%%

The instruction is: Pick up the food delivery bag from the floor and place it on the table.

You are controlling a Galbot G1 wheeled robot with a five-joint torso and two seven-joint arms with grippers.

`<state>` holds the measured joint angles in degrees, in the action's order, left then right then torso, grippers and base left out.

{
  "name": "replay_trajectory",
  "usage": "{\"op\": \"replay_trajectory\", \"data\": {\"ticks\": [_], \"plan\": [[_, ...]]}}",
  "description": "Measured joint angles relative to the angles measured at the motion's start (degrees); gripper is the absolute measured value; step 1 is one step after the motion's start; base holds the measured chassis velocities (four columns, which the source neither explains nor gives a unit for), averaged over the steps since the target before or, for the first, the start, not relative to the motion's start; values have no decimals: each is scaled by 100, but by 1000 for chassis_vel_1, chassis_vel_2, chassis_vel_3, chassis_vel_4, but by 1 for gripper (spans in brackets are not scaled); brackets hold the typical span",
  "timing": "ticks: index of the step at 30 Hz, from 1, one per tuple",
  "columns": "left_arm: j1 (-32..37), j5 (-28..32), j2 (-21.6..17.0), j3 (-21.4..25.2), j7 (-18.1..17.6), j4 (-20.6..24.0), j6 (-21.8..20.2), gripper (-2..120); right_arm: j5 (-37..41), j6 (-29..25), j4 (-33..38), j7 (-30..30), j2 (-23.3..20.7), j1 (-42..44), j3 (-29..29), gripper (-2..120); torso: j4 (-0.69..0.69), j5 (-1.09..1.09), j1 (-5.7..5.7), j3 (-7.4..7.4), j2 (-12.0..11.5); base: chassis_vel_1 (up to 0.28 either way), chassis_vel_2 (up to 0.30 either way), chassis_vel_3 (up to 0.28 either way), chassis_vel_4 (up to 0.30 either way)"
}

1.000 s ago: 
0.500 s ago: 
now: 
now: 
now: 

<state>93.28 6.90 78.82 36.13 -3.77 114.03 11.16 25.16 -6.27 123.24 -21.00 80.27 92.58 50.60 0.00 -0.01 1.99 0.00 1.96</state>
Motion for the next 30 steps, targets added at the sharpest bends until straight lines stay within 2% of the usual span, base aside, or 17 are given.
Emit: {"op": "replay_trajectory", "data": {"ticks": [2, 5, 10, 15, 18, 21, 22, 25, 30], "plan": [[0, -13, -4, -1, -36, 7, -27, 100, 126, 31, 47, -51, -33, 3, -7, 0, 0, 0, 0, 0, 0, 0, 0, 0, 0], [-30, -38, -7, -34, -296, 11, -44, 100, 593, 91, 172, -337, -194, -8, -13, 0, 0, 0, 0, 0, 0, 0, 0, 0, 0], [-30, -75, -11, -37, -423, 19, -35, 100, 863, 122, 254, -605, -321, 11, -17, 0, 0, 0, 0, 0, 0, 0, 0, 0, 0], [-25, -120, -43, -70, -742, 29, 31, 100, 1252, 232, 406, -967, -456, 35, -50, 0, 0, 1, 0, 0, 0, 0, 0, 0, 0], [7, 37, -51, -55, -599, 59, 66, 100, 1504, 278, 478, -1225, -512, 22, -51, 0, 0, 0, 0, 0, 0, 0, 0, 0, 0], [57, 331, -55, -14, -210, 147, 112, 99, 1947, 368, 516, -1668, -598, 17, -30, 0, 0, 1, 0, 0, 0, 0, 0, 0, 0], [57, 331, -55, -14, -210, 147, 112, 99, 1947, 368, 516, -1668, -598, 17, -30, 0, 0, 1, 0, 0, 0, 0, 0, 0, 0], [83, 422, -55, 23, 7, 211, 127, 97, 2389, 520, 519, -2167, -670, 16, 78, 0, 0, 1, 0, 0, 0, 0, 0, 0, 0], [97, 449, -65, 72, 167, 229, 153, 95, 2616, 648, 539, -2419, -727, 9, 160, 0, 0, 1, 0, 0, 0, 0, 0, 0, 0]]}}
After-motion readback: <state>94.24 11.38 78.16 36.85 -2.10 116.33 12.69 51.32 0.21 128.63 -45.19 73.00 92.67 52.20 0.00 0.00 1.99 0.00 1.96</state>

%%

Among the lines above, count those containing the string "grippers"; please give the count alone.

> Response below: 2